This morning in a guitar lesson, my student expressed frustration that although she knows only a handful of chords, she can’t learn any new ones from learning new music. I told her that very simply, that was because the folks writing the new songs she’s been learning don’t really know any more than she does. Most have learned the chords they know in the same way that she has learned hers. They then go about creating new songs with the same tiny box of materials. We borrow what already is, and use those materials to create something that is nearly the same. Imagine the creativity if we imagined what isn’t yet, and acquired the materials to make that happen. We would keep imagining beyond where we are and what we have, and would strive to do what it takes to make it reality.
Imagine two guitarists whose styles are often compared. The comparison really only goes as far as instrumentation and some catchy techniques, but to those who don’t look beyond the “catchy”, this is all there is. To those compelled to hear more deeply, the catchy is the least common denominator. The one guitarist plays his instrument, finding in his ability lots of interesting melodies, turns and phrases and constructs them into a piece of music. He has a box of musical materials from which to construct. The same box from which he constructs all his music.
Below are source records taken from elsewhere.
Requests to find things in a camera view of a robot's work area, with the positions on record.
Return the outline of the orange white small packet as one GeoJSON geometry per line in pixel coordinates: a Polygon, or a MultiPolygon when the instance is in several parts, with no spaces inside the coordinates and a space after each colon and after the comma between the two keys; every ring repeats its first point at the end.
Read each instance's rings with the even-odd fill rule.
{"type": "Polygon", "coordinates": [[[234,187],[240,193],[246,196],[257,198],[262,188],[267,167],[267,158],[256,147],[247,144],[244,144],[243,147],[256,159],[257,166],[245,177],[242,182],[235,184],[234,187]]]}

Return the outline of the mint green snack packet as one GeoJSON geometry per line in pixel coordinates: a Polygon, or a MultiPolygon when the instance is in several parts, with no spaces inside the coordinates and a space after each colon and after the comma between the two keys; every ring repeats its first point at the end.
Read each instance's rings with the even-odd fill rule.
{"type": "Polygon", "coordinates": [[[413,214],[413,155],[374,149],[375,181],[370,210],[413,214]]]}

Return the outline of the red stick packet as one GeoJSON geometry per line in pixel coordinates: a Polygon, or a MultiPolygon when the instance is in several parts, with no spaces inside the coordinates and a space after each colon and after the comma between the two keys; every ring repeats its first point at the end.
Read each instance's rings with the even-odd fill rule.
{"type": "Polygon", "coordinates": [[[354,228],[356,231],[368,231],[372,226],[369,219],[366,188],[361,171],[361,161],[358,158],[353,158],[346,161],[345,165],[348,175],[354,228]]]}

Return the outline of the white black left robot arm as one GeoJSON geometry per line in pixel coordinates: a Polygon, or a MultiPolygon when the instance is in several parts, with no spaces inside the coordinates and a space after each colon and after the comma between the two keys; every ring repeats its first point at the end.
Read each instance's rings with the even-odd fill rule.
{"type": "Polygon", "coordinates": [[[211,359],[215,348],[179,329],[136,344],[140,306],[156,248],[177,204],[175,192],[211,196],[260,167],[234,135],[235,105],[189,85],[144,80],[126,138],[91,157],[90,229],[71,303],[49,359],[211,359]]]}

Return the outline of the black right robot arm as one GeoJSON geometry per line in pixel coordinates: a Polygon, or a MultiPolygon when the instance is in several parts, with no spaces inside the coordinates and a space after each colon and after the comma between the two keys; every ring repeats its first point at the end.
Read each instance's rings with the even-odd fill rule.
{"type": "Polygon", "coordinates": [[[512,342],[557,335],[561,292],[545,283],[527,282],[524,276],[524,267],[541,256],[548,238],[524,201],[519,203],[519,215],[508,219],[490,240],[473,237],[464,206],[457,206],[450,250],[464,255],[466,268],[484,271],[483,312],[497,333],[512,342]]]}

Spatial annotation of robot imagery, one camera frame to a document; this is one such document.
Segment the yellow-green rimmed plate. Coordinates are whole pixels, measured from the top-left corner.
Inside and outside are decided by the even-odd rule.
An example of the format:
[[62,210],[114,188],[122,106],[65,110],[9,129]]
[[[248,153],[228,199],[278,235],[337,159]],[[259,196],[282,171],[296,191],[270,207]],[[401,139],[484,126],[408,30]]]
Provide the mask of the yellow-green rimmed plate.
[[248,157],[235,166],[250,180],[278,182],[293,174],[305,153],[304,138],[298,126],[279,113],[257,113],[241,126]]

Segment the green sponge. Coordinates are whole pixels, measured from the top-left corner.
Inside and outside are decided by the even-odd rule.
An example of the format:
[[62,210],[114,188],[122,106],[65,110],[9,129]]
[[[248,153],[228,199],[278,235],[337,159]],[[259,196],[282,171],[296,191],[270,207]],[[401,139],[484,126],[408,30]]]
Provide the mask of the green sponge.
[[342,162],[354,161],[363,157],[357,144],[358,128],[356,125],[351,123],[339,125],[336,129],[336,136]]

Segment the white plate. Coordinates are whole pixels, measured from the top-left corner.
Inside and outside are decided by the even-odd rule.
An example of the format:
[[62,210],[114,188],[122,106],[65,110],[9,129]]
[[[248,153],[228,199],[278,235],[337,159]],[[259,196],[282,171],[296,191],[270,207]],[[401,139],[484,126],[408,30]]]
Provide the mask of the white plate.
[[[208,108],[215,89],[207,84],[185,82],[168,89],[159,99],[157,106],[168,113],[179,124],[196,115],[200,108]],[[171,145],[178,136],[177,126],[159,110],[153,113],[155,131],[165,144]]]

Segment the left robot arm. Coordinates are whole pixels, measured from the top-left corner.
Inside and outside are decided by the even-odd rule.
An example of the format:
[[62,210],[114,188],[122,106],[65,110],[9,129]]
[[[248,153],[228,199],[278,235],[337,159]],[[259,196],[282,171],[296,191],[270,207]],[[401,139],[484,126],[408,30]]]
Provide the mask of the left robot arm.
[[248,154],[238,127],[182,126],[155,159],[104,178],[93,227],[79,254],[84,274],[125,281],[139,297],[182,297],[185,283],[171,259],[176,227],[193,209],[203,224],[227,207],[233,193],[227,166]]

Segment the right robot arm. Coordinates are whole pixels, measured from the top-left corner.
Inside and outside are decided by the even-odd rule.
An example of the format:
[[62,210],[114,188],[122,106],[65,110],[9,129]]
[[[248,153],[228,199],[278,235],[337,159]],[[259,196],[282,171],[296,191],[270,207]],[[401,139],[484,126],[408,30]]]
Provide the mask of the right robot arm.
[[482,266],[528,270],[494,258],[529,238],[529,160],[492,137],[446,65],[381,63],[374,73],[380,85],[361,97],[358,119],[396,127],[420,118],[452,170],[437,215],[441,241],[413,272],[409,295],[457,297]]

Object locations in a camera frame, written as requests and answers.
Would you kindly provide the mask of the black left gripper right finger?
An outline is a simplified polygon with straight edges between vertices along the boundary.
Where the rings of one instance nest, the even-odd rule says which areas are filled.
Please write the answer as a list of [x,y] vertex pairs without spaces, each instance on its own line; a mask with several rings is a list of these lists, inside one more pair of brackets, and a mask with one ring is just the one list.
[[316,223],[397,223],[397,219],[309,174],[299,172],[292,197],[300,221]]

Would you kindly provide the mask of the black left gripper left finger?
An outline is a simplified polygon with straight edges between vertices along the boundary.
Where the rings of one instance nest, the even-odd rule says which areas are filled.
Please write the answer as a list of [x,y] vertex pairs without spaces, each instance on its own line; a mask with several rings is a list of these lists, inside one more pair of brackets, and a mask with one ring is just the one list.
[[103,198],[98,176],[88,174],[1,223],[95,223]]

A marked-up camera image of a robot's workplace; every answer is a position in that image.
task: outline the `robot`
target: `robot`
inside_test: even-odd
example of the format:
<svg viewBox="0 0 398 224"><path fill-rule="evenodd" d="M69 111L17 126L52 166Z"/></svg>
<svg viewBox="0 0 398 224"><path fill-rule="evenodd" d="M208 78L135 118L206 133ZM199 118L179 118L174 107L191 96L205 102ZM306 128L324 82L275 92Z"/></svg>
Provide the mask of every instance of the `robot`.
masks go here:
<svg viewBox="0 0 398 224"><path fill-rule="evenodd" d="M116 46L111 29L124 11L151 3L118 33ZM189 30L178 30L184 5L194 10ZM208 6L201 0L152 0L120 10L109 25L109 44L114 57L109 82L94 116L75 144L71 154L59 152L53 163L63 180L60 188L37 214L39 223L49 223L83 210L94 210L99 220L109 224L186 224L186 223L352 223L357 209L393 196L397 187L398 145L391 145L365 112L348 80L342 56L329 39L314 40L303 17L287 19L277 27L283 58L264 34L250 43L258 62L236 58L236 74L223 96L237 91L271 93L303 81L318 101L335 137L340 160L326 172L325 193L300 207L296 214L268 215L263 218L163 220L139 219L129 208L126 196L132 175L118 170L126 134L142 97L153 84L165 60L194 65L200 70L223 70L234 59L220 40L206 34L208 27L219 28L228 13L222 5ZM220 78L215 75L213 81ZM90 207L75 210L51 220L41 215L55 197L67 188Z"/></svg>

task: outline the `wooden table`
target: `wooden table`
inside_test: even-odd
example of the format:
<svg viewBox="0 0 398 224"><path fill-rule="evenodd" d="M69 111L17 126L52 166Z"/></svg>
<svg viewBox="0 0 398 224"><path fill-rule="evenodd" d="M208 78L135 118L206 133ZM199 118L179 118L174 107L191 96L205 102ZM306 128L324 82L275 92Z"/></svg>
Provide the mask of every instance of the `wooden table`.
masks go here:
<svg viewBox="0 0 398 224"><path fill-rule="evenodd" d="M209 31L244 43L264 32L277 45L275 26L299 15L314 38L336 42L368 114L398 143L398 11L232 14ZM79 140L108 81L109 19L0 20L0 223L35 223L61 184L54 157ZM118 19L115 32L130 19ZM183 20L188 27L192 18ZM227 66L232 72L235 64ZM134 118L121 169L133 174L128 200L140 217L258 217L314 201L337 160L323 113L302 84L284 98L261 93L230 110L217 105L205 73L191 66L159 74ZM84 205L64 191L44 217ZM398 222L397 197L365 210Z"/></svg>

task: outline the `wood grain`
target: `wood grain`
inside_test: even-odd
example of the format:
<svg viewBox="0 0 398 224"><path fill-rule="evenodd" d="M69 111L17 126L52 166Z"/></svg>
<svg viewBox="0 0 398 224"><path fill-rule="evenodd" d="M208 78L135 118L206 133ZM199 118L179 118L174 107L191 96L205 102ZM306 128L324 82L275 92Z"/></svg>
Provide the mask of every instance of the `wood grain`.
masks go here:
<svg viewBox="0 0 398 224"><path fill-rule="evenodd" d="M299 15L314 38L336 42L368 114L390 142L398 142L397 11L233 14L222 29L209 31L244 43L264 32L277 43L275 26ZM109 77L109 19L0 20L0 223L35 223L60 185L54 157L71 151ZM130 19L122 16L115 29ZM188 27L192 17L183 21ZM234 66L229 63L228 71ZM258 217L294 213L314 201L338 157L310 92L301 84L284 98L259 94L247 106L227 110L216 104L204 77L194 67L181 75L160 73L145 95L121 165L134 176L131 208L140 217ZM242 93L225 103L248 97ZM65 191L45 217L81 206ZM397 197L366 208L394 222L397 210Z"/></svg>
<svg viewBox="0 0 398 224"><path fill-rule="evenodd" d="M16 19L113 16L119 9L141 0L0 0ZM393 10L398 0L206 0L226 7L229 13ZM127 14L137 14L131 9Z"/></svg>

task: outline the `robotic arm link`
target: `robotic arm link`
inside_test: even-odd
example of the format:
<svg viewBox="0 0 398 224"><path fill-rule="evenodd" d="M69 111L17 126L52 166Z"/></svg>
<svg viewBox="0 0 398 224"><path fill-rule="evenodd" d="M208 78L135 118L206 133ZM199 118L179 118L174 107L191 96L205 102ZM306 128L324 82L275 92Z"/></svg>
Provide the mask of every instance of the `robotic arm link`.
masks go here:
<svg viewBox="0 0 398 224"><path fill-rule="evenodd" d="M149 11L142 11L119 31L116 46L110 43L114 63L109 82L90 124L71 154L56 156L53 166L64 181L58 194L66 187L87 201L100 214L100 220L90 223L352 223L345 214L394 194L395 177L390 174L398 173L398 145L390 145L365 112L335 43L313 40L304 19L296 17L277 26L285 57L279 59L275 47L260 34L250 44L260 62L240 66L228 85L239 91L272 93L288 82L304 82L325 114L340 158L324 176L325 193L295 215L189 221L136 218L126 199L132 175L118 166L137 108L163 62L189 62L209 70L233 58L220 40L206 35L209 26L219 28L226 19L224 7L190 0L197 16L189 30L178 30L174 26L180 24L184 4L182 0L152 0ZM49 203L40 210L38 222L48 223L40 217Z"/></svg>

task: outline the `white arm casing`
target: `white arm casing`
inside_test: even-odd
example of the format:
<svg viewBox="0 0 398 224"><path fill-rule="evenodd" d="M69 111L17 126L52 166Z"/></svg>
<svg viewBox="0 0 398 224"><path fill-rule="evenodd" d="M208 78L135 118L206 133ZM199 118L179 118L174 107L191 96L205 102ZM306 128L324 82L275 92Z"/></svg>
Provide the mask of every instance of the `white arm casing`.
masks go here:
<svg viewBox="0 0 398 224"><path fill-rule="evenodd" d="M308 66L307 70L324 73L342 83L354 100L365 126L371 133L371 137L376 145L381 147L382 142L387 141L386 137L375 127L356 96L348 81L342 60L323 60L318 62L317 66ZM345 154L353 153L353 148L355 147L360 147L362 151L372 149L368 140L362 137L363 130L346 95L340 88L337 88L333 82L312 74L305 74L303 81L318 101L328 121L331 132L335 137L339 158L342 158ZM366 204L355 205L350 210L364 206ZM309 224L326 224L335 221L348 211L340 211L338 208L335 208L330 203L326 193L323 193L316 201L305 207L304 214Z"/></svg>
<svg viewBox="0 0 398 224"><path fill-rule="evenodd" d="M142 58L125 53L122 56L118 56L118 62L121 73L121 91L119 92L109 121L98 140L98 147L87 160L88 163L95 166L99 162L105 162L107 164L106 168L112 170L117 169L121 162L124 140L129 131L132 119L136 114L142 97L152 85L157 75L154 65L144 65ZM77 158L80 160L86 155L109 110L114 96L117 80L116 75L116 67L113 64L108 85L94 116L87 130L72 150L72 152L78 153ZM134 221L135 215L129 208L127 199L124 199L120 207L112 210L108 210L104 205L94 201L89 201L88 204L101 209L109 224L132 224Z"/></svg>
The other guitarist sits with his imagination, pen and paper and composes music that has nothing to do with his ability on the guitar. His imagination is not limited in any way by what he can already play. His music is not inhibited by the materials already in his box. Once finished, his composition will require him to invent new techniques, solve problems, stretch himself to realize what his imagination dreamed was possible. Years from now, he will have acquired abilities and ideas that he once never dreamed of, while the first guitarist will still be using his same old tried and true resources with his same old technical ability. The music of the second guitarist will probably appeal to new people all along his career, while the first guitarist will appeal only to those who enjoyed his music way back in the day. All the while, he’s worried that his own creativity will be squelched if he were to learn something new.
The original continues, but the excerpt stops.